Do you need mystery leading up to product announcements in order to pull off box-office hits in the mobile landscape? Many people would say yes, definitely, but Google is about to prove them all wrong.
Otherwise, how can you explain the initial Google Play stocks have been exhausted already and the earliest Nexus 5 cravers could hope to get their grubby hands on a “precious” is November 8 via Sprint? You can’t now, can you?
All that being said, let’s cut the bs and lend a helping hand to anyone looking to score an N5. Ladies and gents, here’s why, where and for how much to buy Google’s ace in the hole and why and where not to buy it:
Google Nexus 5 – Why to Buy
It’s not rocket science. People dig the N5 because, on paper, it’s everything the N4 isn’t and can take on most competing giants for a fraction of their price. Okay, so it may not be powered by a swanky 64-bit CPU, like we know what rival.
And its camera and battery look a little underwhelming (emphasis on “little”), compared to, say, the LG G2 or Sony’s Xperia Z1. But what about the Snapdragon 800 power? And 2 GB RAM, and splendid 4.95-inch Full HD screen, and skinny 8.6 mm profile, and even the 16 and 32 GB storage options?
Can you find them elsewhere? Sure you can, but you’ll either have to compromise on build quality and brand reliability going for some unknown OEM from China, or pay north of 600 bucks outright. Meanwhile, the N5 starts at $350 and runs pure vanilla Android 4.4 KitKat, with no unnecessary bells and whistles on top.
Where to Buy
The “where” of the equation is also simple… in theory, but in reality things are much more complex and complicated. As long as you have a choice, don’t even think about it and get the Nexus 5 via Google’s Play Store sans contractual obligations.
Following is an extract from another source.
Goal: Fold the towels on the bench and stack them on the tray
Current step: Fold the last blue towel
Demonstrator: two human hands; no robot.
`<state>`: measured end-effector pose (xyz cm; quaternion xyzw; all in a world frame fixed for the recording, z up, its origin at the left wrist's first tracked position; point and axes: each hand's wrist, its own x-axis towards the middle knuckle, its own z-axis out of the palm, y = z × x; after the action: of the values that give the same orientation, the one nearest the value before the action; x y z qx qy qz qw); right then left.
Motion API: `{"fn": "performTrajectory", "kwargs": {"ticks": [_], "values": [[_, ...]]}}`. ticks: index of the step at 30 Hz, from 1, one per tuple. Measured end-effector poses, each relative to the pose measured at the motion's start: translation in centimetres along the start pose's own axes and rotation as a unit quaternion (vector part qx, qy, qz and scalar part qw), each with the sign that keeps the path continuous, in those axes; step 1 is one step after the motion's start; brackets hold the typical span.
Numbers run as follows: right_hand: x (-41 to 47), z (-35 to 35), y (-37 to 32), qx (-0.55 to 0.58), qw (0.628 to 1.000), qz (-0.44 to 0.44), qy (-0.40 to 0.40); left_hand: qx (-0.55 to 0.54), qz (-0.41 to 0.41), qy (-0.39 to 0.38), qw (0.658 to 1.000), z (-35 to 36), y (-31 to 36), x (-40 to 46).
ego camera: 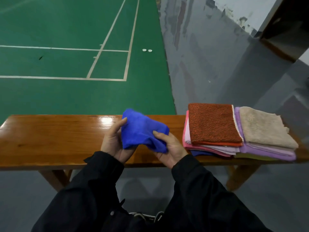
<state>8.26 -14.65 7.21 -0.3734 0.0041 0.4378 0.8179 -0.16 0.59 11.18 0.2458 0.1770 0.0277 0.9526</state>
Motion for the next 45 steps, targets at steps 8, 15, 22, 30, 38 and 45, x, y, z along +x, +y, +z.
{"fn": "performTrajectory", "kwargs": {"ticks": [8, 15, 22, 30, 38, 45], "values": [[-0.5, 0.6, -1.9, -0.094, 0.985, -0.111, 0.097, 0.165, 0.141, 0.123, 0.968, -1.8, -2.4, 0.2], [-2.1, 0.9, -2.9, -0.159, 0.985, -0.035, 0.052, 0.257, 0.194, 0.102, 0.941, -0.9, -2.3, -0.4], [-3.9, -0.2, -4.4, -0.098, 0.991, -0.067, 0.056, 0.211, 0.192, 0.104, 0.953, 1.6, -3.6, 0.2], [-6.9, 0.6, -12.5, -0.185, 0.947, -0.21, 0.156, 0.259, 0.196, 0.013, 0.946, 10.0, -4.7, 4.2], [-8.9, -3.3, -20.7, -0.226, 0.882, -0.341, 0.232, 0.29, 0.192, -0.107, 0.932, 16.6, -7.7, 8.3], [-10.0, -13.1, -15.3, -0.635, 0.641, -0.175, 0.394, 0.711, 0.125, 0.0, 0.692, 7.6, -14.3, 10.2]]}}
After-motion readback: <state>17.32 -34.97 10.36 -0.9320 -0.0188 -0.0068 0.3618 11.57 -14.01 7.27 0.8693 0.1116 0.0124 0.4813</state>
There are no strings attached, no headaches and, best of all, the 5-incher won’t cost you an arm and a leg, going in the US for $350 with 16 GB of built-in storage and $400 with double the memory and in the UK for £299/£339. Valid both in black and white.
Now, as things stand, Americans have to wait between two and four weeks for the handheld to leave Google’s warehouses, whereas in GB it’s six to 14 days. Sounds like an eternity, but the alternatives are not worth the premiums.
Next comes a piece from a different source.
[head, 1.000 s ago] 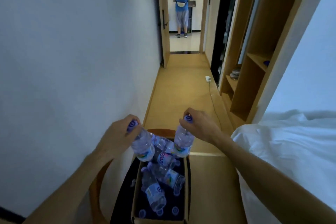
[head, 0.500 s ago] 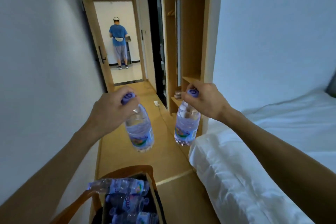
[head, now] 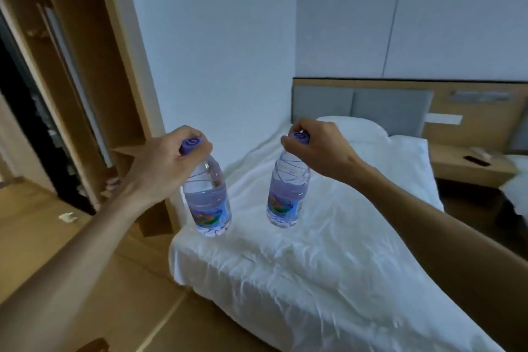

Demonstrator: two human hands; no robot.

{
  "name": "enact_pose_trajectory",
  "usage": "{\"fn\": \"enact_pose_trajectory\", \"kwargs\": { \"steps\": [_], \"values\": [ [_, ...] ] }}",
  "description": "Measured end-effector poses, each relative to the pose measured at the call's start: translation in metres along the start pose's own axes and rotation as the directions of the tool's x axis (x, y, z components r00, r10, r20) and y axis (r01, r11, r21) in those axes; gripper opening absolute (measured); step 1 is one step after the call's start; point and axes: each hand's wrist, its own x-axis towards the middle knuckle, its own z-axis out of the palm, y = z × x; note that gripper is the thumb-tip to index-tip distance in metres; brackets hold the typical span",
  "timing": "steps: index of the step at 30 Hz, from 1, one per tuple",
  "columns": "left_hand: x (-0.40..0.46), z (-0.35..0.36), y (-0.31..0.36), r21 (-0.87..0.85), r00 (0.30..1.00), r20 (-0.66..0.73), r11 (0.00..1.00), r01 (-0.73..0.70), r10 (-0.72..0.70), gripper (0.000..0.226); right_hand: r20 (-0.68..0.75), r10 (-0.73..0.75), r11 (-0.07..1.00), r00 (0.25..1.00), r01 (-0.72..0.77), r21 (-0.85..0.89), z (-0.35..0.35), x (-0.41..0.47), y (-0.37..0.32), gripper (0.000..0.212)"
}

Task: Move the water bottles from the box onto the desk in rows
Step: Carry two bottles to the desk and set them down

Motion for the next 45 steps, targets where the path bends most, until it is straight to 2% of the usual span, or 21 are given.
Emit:
{"fn": "enact_pose_trajectory", "kwargs": {
  "steps": [3,6,12,18,23,28,33,36,38,45],
  "values": [
    [0.020,0.042,0.035,-0.122,0.995,0.093,0.992,-0.035,0.046,0.011,-0.096,0.058,0.992,0.994,-0.068,-0.108,-0.054,-0.028,0.027,0.020],
    [0.030,0.084,0.085,-0.208,0.973,0.169,0.971,-0.120,0.157,0.022,-0.185,0.121,0.970,0.975,-0.155,-0.185,-0.113,-0.060,0.054,0.025],
    [0.027,0.172,0.206,-0.324,0.895,0.228,0.897,-0.301,0.383,0.021,-0.358,0.180,0.911,0.916,-0.292,-0.290,-0.230,-0.141,0.108,0.022],
    [-0.003,0.261,0.348,-0.416,0.765,0.272,0.788,-0.454,0.584,0.027,-0.466,0.229,0.825,0.855,-0.424,-0.373,-0.350,-0.240,0.153,0.019],
    [-0.041,0.328,0.463,-0.521,0.640,0.281,0.674,-0.524,0.715,0.032,-0.546,0.297,0.742,0.783,-0.550,-0.384,-0.442,-0.320,0.181,0.020],
    [-0.073,0.388,0.576,-0.644,0.492,0.260,0.529,-0.553,0.831,0.025,-0.661,0.337,0.638,0.671,-0.679,-0.363,-0.517,-0.401,0.210,0.021],
    [-0.111,0.451,0.678,-0.722,0.353,0.227,0.400,-0.565,0.908,0.035,-0.744,0.367,0.518,0.558,-0.787,-0.335,-0.580,-0.479,0.238,0.022],
    [-0.135,0.493,0.738,-0.764,0.287,0.214,0.343,-0.547,0.934,0.017,-0.786,0.387,0.438,0.483,-0.846,-0.304,-0.617,-0.521,0.255,0.021],
    [-0.151,0.520,0.778,-0.796,0.240,0.186,0.289,-0.532,0.953,0.013,-0.808,0.396,0.383,0.436,-0.878,-0.287,-0.642,-0.548,0.268,0.022],
    [-0.196,0.605,0.927,-0.847,0.073,0.102,0.125,-0.517,0.992,0.024,-0.890,0.376,0.207,0.260,-0.959,-0.192,-0.740,-0.624,0.313,0.017]
  ]
}}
The number three wireless carrier stateside, Sprint, is one of those alternatives, with the Nexus 5 up for pre-orders and shipping from November 8. However, the price “leaps” to $150 with 2-year pacts or 50 bucks if you bring your number from a different network. That’s not so bad, you say? It’s actually cheaper? Think again and, this time, do the math on the long haul. Also, think long and hard. Will you be as much in love with the device two years from now as you are today? I highly doubt it.
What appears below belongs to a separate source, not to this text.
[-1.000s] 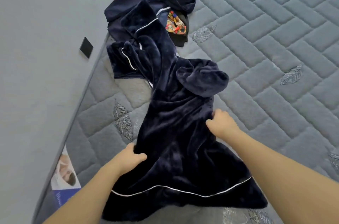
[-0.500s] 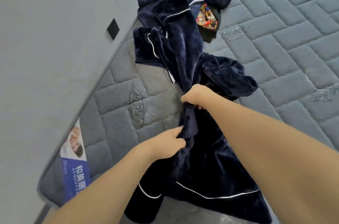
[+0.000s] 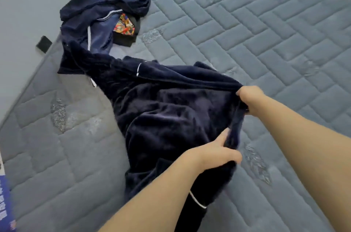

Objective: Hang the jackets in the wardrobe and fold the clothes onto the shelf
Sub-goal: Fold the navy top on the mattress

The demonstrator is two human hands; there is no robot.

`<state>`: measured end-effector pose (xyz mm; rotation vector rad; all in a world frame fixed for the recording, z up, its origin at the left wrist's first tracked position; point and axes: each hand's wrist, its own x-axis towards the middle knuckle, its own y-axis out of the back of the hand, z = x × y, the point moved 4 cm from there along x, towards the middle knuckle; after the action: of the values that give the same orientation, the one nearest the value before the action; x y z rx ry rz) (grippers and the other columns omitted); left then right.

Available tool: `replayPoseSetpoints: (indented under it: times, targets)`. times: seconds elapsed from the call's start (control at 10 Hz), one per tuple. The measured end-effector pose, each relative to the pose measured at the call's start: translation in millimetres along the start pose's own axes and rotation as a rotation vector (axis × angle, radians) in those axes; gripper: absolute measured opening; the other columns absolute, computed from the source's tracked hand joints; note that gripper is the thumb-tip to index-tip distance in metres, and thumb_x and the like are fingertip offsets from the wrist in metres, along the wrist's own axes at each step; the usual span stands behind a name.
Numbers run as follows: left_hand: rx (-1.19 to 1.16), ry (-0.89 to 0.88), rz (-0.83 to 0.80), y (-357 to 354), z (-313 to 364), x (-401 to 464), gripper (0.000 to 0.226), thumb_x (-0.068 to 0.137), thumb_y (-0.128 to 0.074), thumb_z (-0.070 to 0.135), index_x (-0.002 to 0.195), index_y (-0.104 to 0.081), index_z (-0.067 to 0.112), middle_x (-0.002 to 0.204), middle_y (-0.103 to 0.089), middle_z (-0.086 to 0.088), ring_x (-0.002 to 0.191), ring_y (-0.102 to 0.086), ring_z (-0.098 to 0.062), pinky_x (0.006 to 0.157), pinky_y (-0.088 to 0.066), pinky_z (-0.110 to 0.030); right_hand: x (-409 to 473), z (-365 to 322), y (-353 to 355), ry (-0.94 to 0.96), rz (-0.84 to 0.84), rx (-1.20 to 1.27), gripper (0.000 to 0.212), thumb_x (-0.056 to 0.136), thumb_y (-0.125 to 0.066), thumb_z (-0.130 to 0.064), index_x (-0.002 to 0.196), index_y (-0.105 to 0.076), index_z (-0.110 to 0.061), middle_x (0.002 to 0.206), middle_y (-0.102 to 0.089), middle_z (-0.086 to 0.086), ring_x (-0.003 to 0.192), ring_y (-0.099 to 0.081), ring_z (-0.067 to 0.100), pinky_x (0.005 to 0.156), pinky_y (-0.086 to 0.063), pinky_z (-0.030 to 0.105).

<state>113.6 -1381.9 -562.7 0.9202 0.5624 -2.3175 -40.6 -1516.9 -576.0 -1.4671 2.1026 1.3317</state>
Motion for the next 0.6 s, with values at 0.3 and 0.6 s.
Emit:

In the UK, Carphone Warehouse currently estimates white units will next be delivered November 7, with black models following eight full days later. Both can be had with Vodafone and O2 contracts, as well as SIM-free for an incredibly low £295 ($470).
There are a number of reasons you could snub the newest member of the Nexus family or at least hold off on your purchase. The availability woes alone are bound to discourage a number of prospective buyers. Also, there are those that just can’t settle for anything less than the best and, even Google has to admit it, the Nexus 5 is not the absolute bestest smartphone.
Certainly not in the battery life department and probably not as far as its camera goes either. And don’t even get me started on the lack of external storage.
As to where not to buy it, beware primarily of eBay duds. Better yet, don’t use eBay period. Not for purchasing mobile devices. Things are at the moment not as bonkers as they were last year, when charlatans were asking as much as 1,000 bucks for unlocked N4s, but there are sellers hoping to offload some N5s for around $600 a pop.
Granted, I can’t go so far as to say the entire of eBay is rotten and there are trusted sellers that charge in the vicinity of $450, but why make your life complicated when you can make it simple? That goes for more “serious” retailers as well, including Amazon and even AT&T or Best Buy.
In other words, it’s best to just not settle for a penny north of Google’s recommended pricing. However hard it may be to wait. And trust me, your Play Store time will come at one point. Who knows, maybe LG learned a thing or two from last year’s N4 availability debacle, so things might be much smoother this time around.